Read the post about how the most elegant MLOps tool was created

Also check out the the example repo to see how it can be used

Aligned is still in actice development, so changes are likely.

Feature Views

Write features as the should be, as data models. Then get code completion and typesafety by referencing them in other features.

This makes the features light weight, data source indipendent, and flexible.

class TitanicPassenger(FeatureView):

    metadata = FeatureViewMetadata(
        name="passenger",
        description="Some features from the titanic dataset",
        batch_source=FileSource.csv_at("titanic.csv"),
        stream_source=HttpStreamSource(topic_name="titanic")
    )

    passenger_id = Entity(dtype=Int32())

    # Input values
    age = (
        Float()
            .description("A float as some have decimals")
            .is_required()
            .lower_bound(0)
            .upper_bound(110)
    )

    name = String()
    sex = String().accepted_values(["male", "female"])
    survived = Bool().description("If the passenger survived")
    sibsp = Int32().lower_bound(0, is_inclusive=True).description("Number of siblings on titanic")
    cabin = String()

    # Creates two one hot encoded values
    is_male, is_female = sex.one_hot_encode(['male', 'female'])

    # Standard scale the age.
    # This will fit the scaler using a data slice from the batch source
    # limited to maximum 100 rows. We can also uese a time constraint if wanted
    scaled_age = age.standard_scaled(limit=100)

Data sources

Alinged makes handling data sources easy, as you do not have to think about how it is done. Only define where the data is, and we handle the dirty work.

my_db = PostgreSQLConfig(env_var="DATABASE_URL")

class TitanicPassenger(FeatureView):

    metadata = FeatureViewMetadata(
        name="passenger",
        description="Some features from the titanic dataset",
        batch_source=my_db.table(
            "passenger",
            mapping_keys={
                "Passenger_Id": "passenger_id"
            }
        ),
        stream_source=HttpStreamSource(topic_name="titanic")
    )

    passenger_id = Entity(dtype=Int32())

Fast development

Making iterativ and fast exploration in ML is important. This is why Aligned also makes it super easy to combine, and test multiple sources.

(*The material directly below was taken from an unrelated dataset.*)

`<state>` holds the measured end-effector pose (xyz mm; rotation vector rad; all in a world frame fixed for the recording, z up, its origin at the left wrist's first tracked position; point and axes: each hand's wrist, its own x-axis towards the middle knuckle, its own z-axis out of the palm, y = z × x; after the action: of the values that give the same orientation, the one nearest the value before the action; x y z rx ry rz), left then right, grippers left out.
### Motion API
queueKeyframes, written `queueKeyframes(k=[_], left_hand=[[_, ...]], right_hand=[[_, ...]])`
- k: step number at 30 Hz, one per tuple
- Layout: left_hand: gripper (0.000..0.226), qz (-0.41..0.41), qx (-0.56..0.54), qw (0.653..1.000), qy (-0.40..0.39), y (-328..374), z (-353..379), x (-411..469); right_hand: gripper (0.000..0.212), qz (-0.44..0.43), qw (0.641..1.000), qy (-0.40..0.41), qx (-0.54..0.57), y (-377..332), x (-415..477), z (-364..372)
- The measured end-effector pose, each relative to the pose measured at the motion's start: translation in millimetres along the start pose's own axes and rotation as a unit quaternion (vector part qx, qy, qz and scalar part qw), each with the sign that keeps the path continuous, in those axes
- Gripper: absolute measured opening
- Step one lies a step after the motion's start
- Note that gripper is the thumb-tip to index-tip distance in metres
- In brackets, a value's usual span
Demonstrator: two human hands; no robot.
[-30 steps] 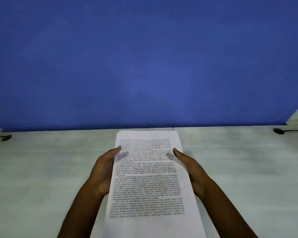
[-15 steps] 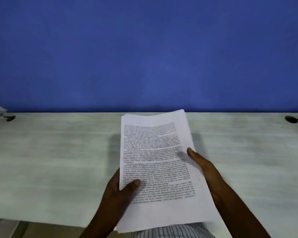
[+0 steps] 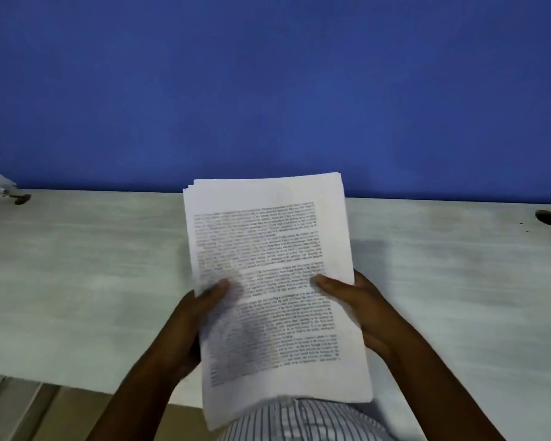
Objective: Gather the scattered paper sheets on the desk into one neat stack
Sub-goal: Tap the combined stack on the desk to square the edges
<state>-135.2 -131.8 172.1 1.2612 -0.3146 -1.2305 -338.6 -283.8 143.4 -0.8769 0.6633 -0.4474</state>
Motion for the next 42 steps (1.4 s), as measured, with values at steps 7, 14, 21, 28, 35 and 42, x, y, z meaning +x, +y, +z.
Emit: queueKeyframes(k=[7,14,21,28,35,42], left_hand=[[0.037,-0.052,-0.057,0.996,0.037,38,11,45],[0.042,-0.076,-0.01,0.997,0.024,-4,18,33],[0.041,0.028,0.057,0.998,0.029,-5,9,33],[0.033,0.08,0.167,0.981,0.062,24,-3,54],[0.029,0.104,0.211,0.964,0.122,37,-32,70],[0.034,0.141,0.147,0.97,0.137,38,-73,79]], right_hand=[[0.039,0.053,0.998,-0.042,-0.006,6,15,-4],[0.039,0.078,0.996,-0.033,0.04,0,27,-35],[0.038,0.07,0.995,-0.054,-0.04,-6,40,-31],[0.045,-0.018,0.995,0.043,-0.086,1,56,-3],[0.037,-0.068,0.982,0.114,-0.134,12,67,49],[0.025,-0.143,0.952,0.204,-0.179,31,80,84]])
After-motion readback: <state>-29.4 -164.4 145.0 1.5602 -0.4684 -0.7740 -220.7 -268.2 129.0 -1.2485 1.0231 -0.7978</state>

my_db = PostgreSQLConfig.localhost()

aws_bucket = AwsS3Config(...)

class SomeFeatures(FeatureView):

    metadata = FeatureViewMetadata(
        name="some_features",
        description="...",
        batch_source=my_db.table("local_features")
    )

    # Some features
    ...

class AwsFeatures(FeatureView):

    metadata = FeatureViewMetadata(
        name="aws",
        description="...",
        batch_source=aws_bucket.file_at("path/to/file.parquet")
    )

    # Some features
    ...

Model Service

Usually will you need to combine multiple features for each model. This is where a ModelService comes in. Here can you define which features should be exposed.

# Uses the variable name, as the model service name.
# Can also define a custom name, if wanted.
titanic_model = ModelService(
    features=[
        TitanicPassenger.select_all(),

        # Select features with code completion
        LocationFeatures.select(lambda view: [
            view.distance_to_shore,
            view.distance_to_closest_boat
        ]),
    ]
)

Data Enrichers

In manny cases will extra data be needed in order to generate some features. We therefore need some way of enriching the data. This can easily be done with Alinged's DataEnrichers.

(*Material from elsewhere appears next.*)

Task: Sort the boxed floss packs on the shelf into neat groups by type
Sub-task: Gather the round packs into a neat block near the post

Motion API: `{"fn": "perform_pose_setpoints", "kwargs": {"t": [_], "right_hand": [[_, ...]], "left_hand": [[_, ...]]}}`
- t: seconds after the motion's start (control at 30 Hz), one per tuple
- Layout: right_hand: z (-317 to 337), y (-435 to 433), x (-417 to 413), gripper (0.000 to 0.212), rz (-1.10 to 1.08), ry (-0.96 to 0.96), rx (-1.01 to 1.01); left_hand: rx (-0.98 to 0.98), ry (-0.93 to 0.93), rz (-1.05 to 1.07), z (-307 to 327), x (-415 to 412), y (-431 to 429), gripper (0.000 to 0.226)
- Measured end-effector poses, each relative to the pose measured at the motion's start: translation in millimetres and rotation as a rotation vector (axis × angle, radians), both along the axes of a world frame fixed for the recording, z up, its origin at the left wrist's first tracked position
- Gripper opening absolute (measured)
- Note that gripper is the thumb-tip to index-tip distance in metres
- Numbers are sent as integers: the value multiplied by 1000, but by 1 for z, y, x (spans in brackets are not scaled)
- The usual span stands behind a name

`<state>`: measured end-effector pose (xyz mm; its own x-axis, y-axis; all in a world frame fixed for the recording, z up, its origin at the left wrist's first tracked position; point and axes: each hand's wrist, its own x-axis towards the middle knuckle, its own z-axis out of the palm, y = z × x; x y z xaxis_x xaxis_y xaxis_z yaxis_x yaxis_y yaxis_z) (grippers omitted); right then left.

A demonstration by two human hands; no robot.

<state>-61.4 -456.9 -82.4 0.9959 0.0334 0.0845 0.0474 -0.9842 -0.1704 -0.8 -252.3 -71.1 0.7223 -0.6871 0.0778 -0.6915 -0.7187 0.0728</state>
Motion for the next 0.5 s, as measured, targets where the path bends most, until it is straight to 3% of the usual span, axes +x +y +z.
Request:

my_db = PostgreSQLConfig.localhost()
redis = RedisConfig.localhost()

user_location = my_db.data_enricher( # Fetch all user locations
    sql="SELECT * FROM user_location"
).cache( # Cache them for one day
    ttl=timedelta(days=1),
    cache_key="user_location_cache"
).lock( # Make sure only one processer fetches the data at a time
    lock_name="user_location_lock",
    redis_config=redis
)


async def distance_to_users(df: DataFrame) -> Series:
    user_location_df = await user_location.load()
    ...
    return distances

class SomeFeatures(FeatureView):

    metadata = FeatureViewMetadata(...)

    latitude = Float()
    longitude = Float()

    distance_to_users = Float().transformed(distance_to_users, using_features=[latitude, longitude])

Access Data

You can easily create a feature store that contains all your feature definitions. This can then be used to genreate data sets, setup an instce to serve features, DAG's etc.

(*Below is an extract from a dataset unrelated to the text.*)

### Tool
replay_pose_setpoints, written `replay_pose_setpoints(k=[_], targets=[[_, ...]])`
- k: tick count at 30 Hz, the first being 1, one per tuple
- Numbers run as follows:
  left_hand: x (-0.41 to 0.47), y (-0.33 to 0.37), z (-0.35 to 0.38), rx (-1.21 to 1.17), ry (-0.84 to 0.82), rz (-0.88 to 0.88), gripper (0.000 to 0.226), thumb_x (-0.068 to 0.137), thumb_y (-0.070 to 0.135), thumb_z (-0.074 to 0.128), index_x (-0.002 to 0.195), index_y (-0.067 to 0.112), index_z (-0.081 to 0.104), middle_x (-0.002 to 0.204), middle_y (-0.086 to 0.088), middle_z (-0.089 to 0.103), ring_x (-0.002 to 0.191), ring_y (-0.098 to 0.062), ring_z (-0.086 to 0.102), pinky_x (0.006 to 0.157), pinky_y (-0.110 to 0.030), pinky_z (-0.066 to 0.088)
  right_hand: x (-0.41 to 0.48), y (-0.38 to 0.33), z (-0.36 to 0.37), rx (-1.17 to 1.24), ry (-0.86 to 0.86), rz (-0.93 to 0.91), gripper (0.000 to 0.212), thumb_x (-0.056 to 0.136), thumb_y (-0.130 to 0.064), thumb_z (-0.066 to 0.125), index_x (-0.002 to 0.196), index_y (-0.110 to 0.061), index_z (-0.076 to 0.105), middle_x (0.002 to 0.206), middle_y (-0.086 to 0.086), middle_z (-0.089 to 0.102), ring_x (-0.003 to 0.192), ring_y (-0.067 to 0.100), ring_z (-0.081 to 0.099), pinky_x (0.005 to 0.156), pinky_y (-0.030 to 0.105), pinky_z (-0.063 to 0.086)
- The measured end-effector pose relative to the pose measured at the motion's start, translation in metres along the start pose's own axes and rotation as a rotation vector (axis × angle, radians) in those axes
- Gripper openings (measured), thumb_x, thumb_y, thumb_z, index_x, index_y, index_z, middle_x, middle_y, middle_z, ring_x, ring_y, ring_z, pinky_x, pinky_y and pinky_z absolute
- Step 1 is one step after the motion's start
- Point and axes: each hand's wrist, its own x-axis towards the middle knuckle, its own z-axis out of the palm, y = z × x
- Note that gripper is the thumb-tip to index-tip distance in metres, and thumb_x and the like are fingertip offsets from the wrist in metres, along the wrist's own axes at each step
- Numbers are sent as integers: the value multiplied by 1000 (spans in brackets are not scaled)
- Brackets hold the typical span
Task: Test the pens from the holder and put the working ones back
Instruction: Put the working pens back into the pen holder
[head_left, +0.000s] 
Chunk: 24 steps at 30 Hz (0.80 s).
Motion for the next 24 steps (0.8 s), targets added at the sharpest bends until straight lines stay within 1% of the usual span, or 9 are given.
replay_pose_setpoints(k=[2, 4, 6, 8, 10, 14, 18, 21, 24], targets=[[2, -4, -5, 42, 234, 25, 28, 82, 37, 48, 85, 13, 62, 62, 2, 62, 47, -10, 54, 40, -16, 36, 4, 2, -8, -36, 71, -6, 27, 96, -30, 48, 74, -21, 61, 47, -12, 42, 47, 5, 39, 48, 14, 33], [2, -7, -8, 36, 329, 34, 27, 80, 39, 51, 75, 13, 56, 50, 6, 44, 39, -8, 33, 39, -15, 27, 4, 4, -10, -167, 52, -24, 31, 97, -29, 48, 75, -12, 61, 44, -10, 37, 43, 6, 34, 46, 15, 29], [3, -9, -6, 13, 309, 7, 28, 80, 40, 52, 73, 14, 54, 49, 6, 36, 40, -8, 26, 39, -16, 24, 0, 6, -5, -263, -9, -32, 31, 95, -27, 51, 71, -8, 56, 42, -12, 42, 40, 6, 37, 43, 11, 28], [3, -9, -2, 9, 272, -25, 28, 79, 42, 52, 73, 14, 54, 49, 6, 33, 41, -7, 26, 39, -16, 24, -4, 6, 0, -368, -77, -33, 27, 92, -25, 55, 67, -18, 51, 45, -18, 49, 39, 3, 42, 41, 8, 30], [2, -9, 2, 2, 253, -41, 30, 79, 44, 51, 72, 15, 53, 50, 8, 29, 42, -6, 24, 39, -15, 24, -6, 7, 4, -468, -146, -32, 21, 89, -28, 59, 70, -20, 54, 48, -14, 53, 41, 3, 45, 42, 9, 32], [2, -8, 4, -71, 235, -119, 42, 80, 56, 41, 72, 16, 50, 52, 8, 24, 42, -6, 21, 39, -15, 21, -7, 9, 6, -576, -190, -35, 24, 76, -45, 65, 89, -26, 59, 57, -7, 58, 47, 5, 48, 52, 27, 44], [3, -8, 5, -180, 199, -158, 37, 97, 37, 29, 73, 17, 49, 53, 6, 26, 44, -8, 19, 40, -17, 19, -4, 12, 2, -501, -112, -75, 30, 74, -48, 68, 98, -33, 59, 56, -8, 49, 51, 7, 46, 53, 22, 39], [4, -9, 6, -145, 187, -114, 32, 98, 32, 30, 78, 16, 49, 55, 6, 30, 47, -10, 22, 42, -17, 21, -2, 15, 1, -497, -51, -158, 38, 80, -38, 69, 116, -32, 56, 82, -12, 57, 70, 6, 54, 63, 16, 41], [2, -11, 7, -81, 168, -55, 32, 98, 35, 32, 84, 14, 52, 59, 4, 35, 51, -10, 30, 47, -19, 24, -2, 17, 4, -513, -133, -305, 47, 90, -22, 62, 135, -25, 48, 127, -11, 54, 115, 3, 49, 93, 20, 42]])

store = FeatureStore.from_dir(".")

# Select all features from a single feature view
df = await store.all_for("passenger", limit=100).to_df()

Centraliced Feature Store Definition

You would often share the features with other coworkers, or split them into different stages, like staging, shadow, or production. One option is therefore to reference the storage you use, and load the FeatureStore from there.

aws_bucket = AwsS3Config(...)
store = await aws_bucket.file_at("production.json").feature_store()

# This switches from the production online store to the offline store
# Aka. the batch sources defined on the feature views
experimental_store = store.offline_store()

This json file can be generated by running alinged apply.

Select multiple feature views

df = await store.features_for({
    "passenger_id": [1, 50, 110]
}, features=[
    "passenger:scaled_age",
    "passenger:is_male",
    "passenger:sibsp"

    "other_features:distance_to_closest_boat",
]).to_df()

Model Service

Selecting features for a model is super simple.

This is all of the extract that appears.